Broadly, does agency preservation as an objective for AI optimization make sense: is it a conceptually better algorithmic goal than "truthful" reporting, "intent" alignment or "value" identification?
Can "guarantees of agency preservation" conceptually replace "guarantees of truth" as a goal of technical AI safety research? That is, if we fundamentally care about human control and survival in the world - can agency preservation (or a similar goal) do better at keeping humans safe and in control of the future that doesn't depend on human being required to interact with AIs and evaluating the "truth" of outputs. As a red-team example, could AI systems figure out ways to always report the truth while removing human being power over the world: manipulating what humans "want" to know the truth about, manipulating what humans value etc.?
Does "agency evaluation" improve/decrease/fail to solve some of the main pathways to x-risk? So, can agency evaluation decrease or mitigate specification gaming failures arising from "bad feedback" (e.g. by providing more universal metrics for good model behavior). And does agency evaluation decrease reward misgeneralization failures such as failing to detect out-of-distribution (OOD) inputs?

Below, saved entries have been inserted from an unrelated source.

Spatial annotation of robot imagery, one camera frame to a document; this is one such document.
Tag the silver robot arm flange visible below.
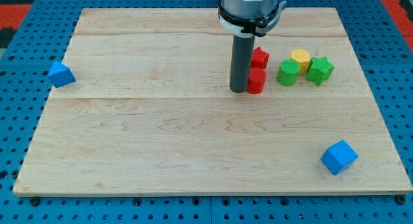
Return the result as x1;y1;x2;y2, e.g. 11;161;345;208
216;0;287;38

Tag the blue cube block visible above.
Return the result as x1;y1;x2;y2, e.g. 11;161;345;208
320;140;358;175

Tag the light wooden board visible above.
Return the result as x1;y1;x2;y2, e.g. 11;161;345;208
13;8;412;197

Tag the red cylinder block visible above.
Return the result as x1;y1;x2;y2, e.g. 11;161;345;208
247;68;267;94

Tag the red star block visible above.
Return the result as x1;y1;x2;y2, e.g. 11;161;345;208
250;47;270;69

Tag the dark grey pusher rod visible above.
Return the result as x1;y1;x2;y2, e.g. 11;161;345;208
230;35;255;93

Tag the green cylinder block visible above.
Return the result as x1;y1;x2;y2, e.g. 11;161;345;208
276;59;300;86

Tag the yellow hexagon block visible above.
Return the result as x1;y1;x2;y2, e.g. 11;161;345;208
290;48;310;74

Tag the green star block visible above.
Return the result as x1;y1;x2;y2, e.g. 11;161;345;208
306;57;335;86

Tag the blue triangular prism block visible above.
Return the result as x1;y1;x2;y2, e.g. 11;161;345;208
48;61;76;88

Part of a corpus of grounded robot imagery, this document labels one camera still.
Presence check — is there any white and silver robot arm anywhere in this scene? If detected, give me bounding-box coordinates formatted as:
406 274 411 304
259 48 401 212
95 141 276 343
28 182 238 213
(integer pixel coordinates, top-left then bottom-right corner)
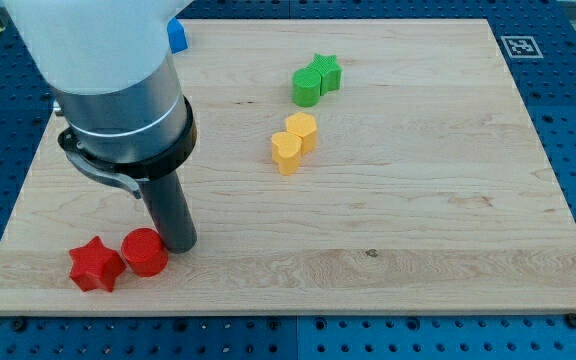
0 0 192 163

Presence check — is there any yellow heart block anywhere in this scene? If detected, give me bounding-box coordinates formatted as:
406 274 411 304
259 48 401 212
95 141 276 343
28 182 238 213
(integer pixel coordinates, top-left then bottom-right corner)
271 132 302 175

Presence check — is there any light wooden board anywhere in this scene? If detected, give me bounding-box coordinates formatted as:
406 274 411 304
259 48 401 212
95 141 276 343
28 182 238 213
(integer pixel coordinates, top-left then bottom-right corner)
0 19 576 317

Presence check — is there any yellow hexagon block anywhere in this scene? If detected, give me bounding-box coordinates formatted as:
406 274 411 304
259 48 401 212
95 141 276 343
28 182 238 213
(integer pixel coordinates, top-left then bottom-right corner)
285 112 318 154

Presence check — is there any green cylinder block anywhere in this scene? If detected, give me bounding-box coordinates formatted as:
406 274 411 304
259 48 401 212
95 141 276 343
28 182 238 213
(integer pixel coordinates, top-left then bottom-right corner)
292 68 321 107

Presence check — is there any green star block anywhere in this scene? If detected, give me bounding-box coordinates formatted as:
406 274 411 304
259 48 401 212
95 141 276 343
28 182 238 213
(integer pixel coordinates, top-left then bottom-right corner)
308 53 342 96

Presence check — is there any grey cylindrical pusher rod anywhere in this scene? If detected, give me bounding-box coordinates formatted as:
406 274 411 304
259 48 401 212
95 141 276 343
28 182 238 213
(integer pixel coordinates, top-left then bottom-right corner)
138 172 197 253

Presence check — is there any red cylinder block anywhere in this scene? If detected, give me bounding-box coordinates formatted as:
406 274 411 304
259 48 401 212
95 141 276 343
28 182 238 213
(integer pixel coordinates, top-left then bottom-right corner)
121 228 168 277

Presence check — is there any blue block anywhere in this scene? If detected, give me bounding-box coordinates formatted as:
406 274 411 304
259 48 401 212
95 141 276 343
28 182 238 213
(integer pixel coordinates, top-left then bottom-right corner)
167 18 188 54

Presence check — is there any red star block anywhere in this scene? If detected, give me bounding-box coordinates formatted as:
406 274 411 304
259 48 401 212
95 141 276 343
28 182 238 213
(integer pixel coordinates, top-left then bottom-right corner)
69 236 126 292

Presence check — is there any white fiducial marker tag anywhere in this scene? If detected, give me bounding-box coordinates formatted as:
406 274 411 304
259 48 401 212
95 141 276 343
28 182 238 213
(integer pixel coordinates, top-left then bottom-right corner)
501 35 543 59

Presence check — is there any black clamp ring with lever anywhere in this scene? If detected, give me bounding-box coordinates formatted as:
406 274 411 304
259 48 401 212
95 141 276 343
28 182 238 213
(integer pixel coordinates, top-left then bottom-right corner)
57 96 198 200

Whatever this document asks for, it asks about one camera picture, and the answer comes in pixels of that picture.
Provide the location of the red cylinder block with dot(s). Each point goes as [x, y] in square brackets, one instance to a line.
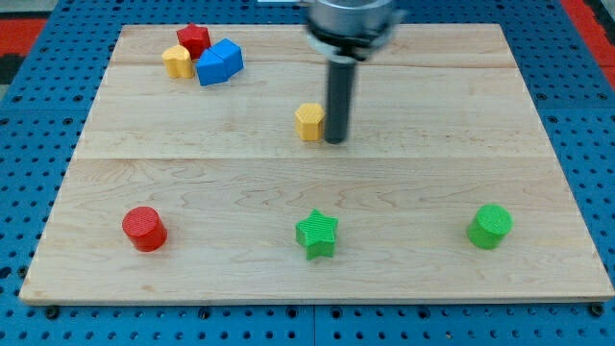
[144, 228]

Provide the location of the yellow heart block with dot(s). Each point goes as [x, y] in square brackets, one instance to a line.
[177, 62]

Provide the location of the yellow hexagon block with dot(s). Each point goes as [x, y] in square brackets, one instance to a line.
[309, 121]

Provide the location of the blue pentagon block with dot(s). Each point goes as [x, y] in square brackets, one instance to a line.
[210, 69]

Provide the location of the light wooden board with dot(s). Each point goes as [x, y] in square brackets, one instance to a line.
[442, 124]

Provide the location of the green star block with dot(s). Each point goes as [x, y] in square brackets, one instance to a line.
[317, 234]

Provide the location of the red star block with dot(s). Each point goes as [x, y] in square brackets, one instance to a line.
[195, 39]

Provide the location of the green cylinder block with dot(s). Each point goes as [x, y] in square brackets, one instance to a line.
[489, 227]

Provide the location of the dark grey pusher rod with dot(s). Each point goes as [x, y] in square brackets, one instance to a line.
[340, 84]

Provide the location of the blue cube block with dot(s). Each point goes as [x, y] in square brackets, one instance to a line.
[231, 55]

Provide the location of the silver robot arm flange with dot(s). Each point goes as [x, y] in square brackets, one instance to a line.
[349, 31]

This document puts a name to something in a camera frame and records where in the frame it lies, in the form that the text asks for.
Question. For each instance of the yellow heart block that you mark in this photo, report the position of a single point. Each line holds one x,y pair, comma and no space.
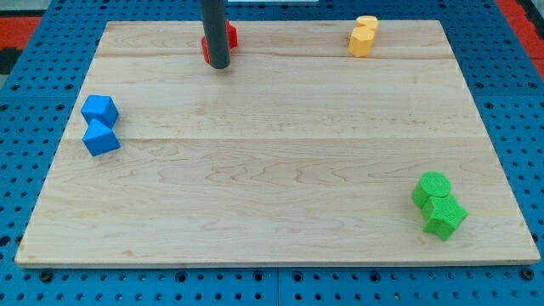
369,21

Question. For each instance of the light wooden board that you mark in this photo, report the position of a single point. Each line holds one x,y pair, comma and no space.
296,155

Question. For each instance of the red block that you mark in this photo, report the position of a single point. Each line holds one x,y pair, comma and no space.
232,40

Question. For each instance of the yellow hexagon block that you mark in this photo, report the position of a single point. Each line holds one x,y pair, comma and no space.
361,41

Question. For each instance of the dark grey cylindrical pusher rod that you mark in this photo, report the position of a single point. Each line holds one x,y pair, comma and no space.
214,26

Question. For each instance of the green cylinder block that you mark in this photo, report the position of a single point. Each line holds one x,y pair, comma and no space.
430,184

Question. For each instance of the blue triangle block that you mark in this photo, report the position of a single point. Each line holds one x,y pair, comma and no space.
99,138

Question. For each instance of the blue cube block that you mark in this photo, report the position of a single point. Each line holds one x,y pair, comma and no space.
101,108

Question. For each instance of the green star block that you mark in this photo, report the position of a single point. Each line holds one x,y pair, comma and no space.
442,216

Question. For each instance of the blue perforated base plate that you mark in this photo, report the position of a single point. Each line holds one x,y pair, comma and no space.
498,53

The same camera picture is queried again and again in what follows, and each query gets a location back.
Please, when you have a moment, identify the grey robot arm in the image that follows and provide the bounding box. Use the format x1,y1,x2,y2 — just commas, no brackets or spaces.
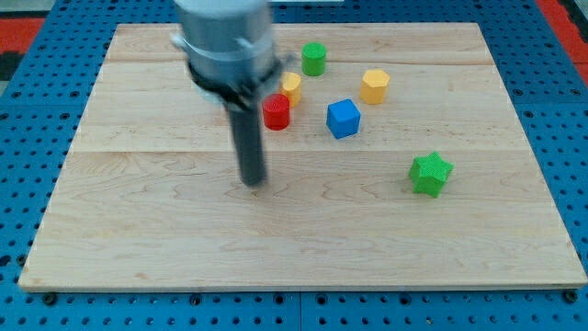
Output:
173,0,283,107

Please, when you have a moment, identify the blue cube block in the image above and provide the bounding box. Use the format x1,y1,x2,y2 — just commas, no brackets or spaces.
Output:
326,99,361,140

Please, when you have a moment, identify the yellow hexagon block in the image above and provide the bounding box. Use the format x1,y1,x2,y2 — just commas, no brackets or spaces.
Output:
359,69,390,105

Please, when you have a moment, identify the red cylinder block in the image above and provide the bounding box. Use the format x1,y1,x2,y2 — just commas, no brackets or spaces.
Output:
262,94,290,131

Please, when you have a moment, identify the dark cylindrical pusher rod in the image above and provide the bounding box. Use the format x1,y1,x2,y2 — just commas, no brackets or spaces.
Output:
226,103,266,187

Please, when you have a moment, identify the yellow cylinder block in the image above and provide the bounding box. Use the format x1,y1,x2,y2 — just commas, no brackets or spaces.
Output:
279,72,302,108

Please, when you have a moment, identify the light wooden board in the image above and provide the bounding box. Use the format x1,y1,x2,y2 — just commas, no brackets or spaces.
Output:
18,23,587,292

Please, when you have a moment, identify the green cylinder block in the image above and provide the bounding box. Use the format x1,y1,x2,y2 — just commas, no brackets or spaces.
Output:
301,42,327,76

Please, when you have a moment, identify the green star block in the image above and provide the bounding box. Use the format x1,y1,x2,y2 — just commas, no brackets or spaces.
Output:
409,152,454,198

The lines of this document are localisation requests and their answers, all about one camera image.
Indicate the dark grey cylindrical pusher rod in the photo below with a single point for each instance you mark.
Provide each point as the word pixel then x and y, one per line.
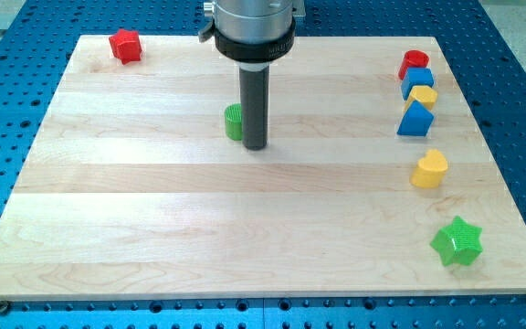
pixel 253 79

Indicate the red cylinder block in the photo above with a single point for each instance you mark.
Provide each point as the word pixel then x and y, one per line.
pixel 413 58

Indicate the green star block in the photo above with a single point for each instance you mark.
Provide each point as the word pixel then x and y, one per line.
pixel 458 243

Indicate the light wooden board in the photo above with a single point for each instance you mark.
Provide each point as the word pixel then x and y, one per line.
pixel 131 189

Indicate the blue cube block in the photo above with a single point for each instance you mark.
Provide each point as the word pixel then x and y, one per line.
pixel 414 77

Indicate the green cylinder block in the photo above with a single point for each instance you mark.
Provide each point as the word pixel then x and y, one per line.
pixel 233 121

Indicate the yellow hexagon block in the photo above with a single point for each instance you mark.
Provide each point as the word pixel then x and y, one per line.
pixel 424 94

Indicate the red star block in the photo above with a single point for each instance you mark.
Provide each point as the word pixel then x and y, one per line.
pixel 126 46

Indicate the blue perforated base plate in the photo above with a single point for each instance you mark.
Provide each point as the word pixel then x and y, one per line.
pixel 36 42

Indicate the blue triangle block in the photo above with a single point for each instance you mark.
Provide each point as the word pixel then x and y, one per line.
pixel 416 121

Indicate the yellow heart block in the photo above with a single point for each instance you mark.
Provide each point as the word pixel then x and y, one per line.
pixel 430 170

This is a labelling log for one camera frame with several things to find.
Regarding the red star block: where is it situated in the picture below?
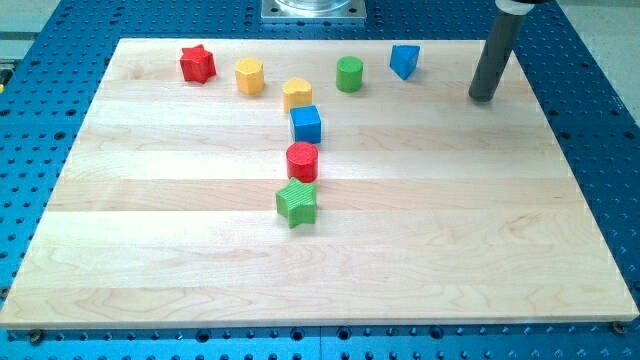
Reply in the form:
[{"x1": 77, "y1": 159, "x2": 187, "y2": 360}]
[{"x1": 179, "y1": 44, "x2": 217, "y2": 84}]

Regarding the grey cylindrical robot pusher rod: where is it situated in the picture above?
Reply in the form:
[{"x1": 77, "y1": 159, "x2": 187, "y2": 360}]
[{"x1": 468, "y1": 0, "x2": 536, "y2": 102}]

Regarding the red cylinder block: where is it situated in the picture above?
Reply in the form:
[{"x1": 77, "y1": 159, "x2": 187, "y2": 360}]
[{"x1": 286, "y1": 142, "x2": 319, "y2": 183}]

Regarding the light wooden board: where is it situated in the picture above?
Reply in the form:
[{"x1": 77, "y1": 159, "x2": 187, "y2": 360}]
[{"x1": 1, "y1": 39, "x2": 638, "y2": 330}]

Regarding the blue perforated metal table plate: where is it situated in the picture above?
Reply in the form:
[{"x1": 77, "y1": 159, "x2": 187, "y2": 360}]
[{"x1": 1, "y1": 0, "x2": 639, "y2": 359}]

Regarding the yellow hexagon block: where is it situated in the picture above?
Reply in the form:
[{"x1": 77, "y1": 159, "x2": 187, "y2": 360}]
[{"x1": 234, "y1": 57, "x2": 265, "y2": 95}]

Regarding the green star block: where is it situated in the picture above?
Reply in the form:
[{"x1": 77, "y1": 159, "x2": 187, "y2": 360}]
[{"x1": 275, "y1": 177, "x2": 317, "y2": 228}]

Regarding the blue triangle block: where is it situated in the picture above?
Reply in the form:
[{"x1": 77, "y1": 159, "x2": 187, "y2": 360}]
[{"x1": 389, "y1": 44, "x2": 420, "y2": 80}]

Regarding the green cylinder block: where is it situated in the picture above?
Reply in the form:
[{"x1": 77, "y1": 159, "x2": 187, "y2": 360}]
[{"x1": 336, "y1": 56, "x2": 364, "y2": 93}]

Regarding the yellow heart block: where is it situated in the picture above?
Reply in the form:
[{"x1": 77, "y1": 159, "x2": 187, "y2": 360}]
[{"x1": 282, "y1": 77, "x2": 313, "y2": 113}]

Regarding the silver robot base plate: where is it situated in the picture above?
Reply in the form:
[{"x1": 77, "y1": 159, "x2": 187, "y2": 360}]
[{"x1": 261, "y1": 0, "x2": 367, "y2": 21}]

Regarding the blue cube block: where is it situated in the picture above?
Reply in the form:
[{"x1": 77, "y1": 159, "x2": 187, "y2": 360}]
[{"x1": 289, "y1": 105, "x2": 322, "y2": 144}]

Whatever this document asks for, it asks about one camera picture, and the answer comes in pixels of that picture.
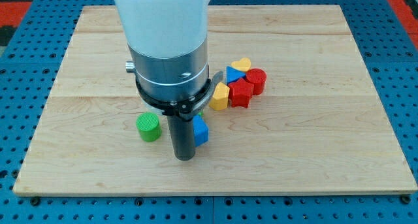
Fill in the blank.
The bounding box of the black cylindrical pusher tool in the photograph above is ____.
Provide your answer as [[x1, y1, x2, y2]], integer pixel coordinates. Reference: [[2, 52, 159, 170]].
[[167, 116, 195, 161]]

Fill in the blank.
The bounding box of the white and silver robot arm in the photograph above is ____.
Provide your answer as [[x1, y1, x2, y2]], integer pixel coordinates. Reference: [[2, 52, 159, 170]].
[[114, 0, 223, 161]]

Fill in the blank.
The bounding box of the blue cube block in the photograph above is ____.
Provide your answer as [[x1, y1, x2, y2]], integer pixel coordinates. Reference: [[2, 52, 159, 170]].
[[193, 115, 209, 147]]

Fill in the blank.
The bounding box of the green cylinder block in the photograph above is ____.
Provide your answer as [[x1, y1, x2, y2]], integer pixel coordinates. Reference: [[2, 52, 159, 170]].
[[136, 112, 162, 142]]

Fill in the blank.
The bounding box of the yellow pentagon block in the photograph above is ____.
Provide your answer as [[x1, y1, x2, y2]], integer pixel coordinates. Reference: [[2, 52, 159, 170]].
[[209, 82, 230, 111]]

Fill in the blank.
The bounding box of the red star block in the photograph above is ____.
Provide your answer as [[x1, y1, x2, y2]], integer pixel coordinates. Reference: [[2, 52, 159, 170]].
[[228, 78, 254, 108]]

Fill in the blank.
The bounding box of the blue triangle block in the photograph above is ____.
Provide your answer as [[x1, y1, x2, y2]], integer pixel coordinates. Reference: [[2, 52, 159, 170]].
[[226, 66, 246, 84]]

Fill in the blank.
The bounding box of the yellow heart block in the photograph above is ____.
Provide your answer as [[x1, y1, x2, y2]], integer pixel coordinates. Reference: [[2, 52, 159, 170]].
[[231, 57, 251, 72]]

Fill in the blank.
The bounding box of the red cylinder block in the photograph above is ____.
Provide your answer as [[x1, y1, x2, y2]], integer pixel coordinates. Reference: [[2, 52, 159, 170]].
[[246, 68, 267, 95]]

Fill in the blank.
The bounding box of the wooden board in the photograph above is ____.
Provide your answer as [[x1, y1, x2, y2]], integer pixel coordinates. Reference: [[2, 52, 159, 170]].
[[13, 5, 417, 197]]

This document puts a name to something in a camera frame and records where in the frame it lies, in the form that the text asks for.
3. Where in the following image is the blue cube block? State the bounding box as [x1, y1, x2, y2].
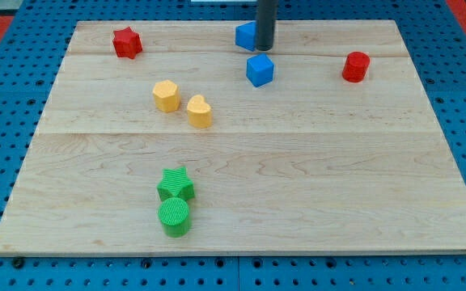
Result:
[246, 53, 274, 87]

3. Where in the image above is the red star block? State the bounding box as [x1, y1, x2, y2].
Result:
[112, 27, 142, 59]

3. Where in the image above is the blue triangle block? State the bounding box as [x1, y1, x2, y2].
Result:
[235, 21, 256, 52]

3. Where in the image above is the green cylinder block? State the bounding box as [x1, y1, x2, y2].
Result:
[158, 197, 192, 238]

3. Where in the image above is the light wooden board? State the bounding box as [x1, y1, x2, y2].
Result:
[0, 20, 466, 257]

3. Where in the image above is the yellow hexagon block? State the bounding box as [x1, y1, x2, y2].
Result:
[152, 79, 180, 112]

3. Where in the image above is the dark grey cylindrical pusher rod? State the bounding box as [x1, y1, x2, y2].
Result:
[255, 0, 278, 51]

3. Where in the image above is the red cylinder block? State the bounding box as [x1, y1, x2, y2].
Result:
[341, 51, 371, 82]

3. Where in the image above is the yellow heart block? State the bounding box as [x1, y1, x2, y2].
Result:
[187, 95, 213, 129]

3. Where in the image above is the green star block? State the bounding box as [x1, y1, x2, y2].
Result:
[157, 167, 195, 201]

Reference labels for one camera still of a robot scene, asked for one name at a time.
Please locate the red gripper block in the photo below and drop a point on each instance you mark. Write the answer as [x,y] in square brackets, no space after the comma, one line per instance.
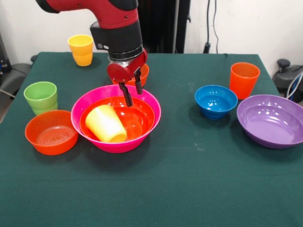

For example, by providing better safeguards for when OOD occurs.
Here the sketch is a bunch of scenarios where failing to account for agency preservation in our objective functions leads to significant or complete loss of control over the world for humans.
Agency loss in intent-aligned AI-system optimization functions. (a) Left: sketch of an optimization function for an inconsequential task such as entertainment recommendation indicating the general space for all solutions vs the agency-preserving minimum. Right: optimization function for a more complex decision has a more difficult to find agency preserving minimum as well as a significant better well-being outcome than average solutions. (b) Without explicit representation of human agency - intent aligned AI optimization objectives may completely ignore (or flatten) space that represents agency-preserving solutions. (c) Human preferences or goals can be simplified (less complex shapes, shallower depth) from repeated AI-human interactions.
What does agency preservation governance look like? E.g., what kinds of regulations and rules are required? For example, outlawing "dark patterns" about manipulation of intent, i.e. outlawing AI companies from tricking users "to engage in unwanted behaviours".
How would we feasibly compute the agency of many or all humans?
How would we enforce "agency" evaluation - or long-term safety simulations/computations etc.?
What types of practical incentives can we provide to motivate agency evaluation?
If we visualize AI-human interactions as a markov decision process (MDP) we want to think more about how an AI systems could practically evaluate the agency of the main human agent - and possibly all the other agents that could be affected (see preprint Fig 6 for more details and suggestions). Is this practically possible? And if not, does it have specific implications for the development and deployment of superhuman inteligent AI systems?
Agency preservation in an MDP model of AI-aided human decision making. (a) Simplified model of AI-system aided decision making paradigm using MDP framework (note: H is the main human agent; AI is the AI-system; G_a1 is H’s goal a at t=1; W_a11 is the goal of another agent (i.e. agent 1) at t=1). At t=1, a human agent H_1 selects a goal G_i from all available goals and shares it with AI for optimization. AI makes an action recommendation to H (solid red line) that is intent aligned to G_i – while the recommendation has indirect effects on H’s other possible future goals and on all other agents’ possible goals (red dashed lines). (b) Expanded diagram from (a) showing that AI’s actions or recommendations have effects on vast numbers of goals of the main agent and all other (human) agents in the world. We note that many or most of the goals of other agents are not known or knowable to the AI or H. (c) As a tractable solution AI must verify actions against basic principles, such as essential human rights, prior to recommendation.